(Data excerpts)
:::::

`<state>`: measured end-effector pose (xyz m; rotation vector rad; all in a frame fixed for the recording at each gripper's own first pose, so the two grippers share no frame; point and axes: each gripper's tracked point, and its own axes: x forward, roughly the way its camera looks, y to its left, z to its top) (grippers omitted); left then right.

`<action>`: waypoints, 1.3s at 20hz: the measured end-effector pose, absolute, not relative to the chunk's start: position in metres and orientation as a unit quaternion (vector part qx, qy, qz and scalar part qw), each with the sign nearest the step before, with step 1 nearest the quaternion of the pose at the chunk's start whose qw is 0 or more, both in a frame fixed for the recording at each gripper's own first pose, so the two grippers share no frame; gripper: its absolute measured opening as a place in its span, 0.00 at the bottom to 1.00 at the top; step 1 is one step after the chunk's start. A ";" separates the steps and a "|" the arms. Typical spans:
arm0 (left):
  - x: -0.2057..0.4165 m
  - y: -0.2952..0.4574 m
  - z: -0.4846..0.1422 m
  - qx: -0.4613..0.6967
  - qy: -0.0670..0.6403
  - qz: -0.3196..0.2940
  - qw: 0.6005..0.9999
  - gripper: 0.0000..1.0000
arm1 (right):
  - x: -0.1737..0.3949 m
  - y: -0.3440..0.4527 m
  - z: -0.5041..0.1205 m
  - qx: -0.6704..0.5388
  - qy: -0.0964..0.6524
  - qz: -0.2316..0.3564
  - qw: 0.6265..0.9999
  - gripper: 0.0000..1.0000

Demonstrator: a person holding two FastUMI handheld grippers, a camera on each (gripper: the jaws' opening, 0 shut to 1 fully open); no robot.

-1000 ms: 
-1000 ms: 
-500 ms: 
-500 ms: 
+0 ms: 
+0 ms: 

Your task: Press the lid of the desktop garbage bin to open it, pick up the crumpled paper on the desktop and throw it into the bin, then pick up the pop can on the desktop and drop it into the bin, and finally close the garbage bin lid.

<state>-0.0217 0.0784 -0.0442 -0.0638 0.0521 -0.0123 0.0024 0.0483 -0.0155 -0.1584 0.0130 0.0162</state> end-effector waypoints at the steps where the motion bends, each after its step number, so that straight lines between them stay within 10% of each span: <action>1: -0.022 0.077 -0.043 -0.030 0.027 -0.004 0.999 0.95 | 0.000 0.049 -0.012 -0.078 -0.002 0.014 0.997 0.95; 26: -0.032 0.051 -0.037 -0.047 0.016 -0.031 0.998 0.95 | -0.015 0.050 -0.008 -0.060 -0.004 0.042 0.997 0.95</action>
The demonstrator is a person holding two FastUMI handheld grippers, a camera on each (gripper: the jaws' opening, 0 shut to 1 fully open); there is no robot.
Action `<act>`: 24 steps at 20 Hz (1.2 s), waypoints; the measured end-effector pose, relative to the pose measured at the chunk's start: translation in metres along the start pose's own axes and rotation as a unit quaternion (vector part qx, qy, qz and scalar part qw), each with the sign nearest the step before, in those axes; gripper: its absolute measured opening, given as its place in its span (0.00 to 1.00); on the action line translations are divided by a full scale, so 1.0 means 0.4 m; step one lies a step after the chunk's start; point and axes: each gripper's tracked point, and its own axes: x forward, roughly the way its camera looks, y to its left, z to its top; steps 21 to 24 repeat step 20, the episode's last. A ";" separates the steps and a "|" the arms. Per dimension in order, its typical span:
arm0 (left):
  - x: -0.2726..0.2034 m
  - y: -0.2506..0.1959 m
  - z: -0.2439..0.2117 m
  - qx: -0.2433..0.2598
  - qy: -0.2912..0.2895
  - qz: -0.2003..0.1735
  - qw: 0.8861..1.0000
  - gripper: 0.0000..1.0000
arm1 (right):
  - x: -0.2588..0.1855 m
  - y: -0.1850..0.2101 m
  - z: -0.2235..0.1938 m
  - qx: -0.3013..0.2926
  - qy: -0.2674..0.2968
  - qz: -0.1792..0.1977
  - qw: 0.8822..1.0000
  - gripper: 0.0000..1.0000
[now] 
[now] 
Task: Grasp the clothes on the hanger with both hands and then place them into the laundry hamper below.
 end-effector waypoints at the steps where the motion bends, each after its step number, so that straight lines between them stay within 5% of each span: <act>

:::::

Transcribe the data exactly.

# [Result of the exercise]
`<state>`: measured end-effector pose (xyz m; rotation vector rad; all in a frame fixed for the recording at each gripper's own first pose, so the two grippers share no frame; point and axes: each gripper's tracked point, and its own axes: x forward, roughly the way its camera looks, y to its left, z to its top) (grippers omitted); left then right.

`<action>`: waypoints, 1.3s at 20hz: the measured end-effector pose, absolute, not relative to the chunk's start: position in metres and orientation as a unit quaternion (vector part qx, qy, qz and scalar part qw), each with the sign nearest the step before, with step 1 nearest the quaternion of the pose at the chunk's start whose qw is 0 or more, both in a frame fixed for the recording at each gripper's own first pose, so the two grippers share no frame; gripper: its absolute measured opening as a place in its span, 0.00 at the bottom to 1.00 at the top; step 1 is one step after the chunk's start. A ";" separates the steps and a "|" the arms. Typical spans:
arm0 (left):
  - x: -0.2057..0.4165 m
  - y: -0.2952..0.4574 m
  - z: -0.4846..0.1422 m
  - qx: -0.4613..0.6967
  - qy: -0.0670..0.6403
  - qz: -0.3196..0.2940
  - qw: 0.6005..0.9999
  - gripper: 0.0000..1.0000
arm1 (right):
  - x: -0.1737..0.3949 m
  - y: -0.3440..0.4527 m
  - z: -0.5041..0.1205 m
  - qx: -0.6704..0.5388
  - qy: -0.0964..0.6524
  - qz: -0.2316..0.3564
  - qw: 0.6265..0.9999
  - gripper: 0.0000..1.0000

Demonstrator: a person holding two FastUMI handheld grippers, a camera on each (gripper: the jaws' opening, 0 shut to 1 fully open); no robot.

-1000 ms: 
-1000 ms: 
-500 ms: 
-500 ms: 
+0 ms: 
+0 ms: 

Your task: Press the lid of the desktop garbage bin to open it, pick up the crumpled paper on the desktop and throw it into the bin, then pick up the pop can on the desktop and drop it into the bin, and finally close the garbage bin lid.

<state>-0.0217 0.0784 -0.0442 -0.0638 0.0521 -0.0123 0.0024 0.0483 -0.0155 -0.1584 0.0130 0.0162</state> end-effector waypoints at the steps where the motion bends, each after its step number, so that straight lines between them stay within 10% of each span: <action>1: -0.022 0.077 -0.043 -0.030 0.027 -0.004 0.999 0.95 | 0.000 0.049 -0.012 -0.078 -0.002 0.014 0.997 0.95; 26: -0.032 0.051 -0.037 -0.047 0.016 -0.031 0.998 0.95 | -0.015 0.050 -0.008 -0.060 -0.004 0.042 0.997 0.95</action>
The demonstrator is a person holding two FastUMI handheld grippers, a camera on each (gripper: the jaws' opening, 0 shut to 1 fully open); there is no robot.
Action `<act>`: 24 steps at 20 Hz (1.2 s), waypoints; the measured end-effector pose, relative to the pose measured at the chunk's start: translation in metres along the start pose's own axes and rotation as a unit quaternion (vector part qx, qy, qz and scalar part qw), each with the sign nearest the step before, in those axes; gripper: its absolute measured opening, given as its place in its span (0.00 to 1.00); on the action line translations are divided by a full scale, so 1.0 means 0.4 m; step one lies a step after the chunk's start; point and axes: each gripper's tracked point, and its own axes: x forward, roughly the way its camera looks, y to its left, z to its top; steps 21 to 24 repeat step 20, the episode's last. A ";" separates the steps and a "|" the arms. Per dimension in order, its typical span:
arm0 (left):
  - x: -0.2726..0.2034 m
  - y: -0.2506..0.1959 m
  - z: -0.2439..0.2117 m
  - qx: -0.2433..0.2598
  - qy: -0.2912..0.2895
  - qz: -0.2003..0.1735
  - qw: 0.8861..1.0000
  - gripper: 0.0000..1.0000
arm1 (right):
  - x: -0.2588..0.1855 m
  - y: -0.1850..0.2101 m
  - z: -0.2235..0.1938 m
  - qx: -0.3013..0.2926
  - qy: -0.2674..0.2968
  - qz: -0.1792..0.1977
  - qw: 0.8822..1.0000
  - gripper: 0.0000..1.0000
[now] 
[now] 
Task: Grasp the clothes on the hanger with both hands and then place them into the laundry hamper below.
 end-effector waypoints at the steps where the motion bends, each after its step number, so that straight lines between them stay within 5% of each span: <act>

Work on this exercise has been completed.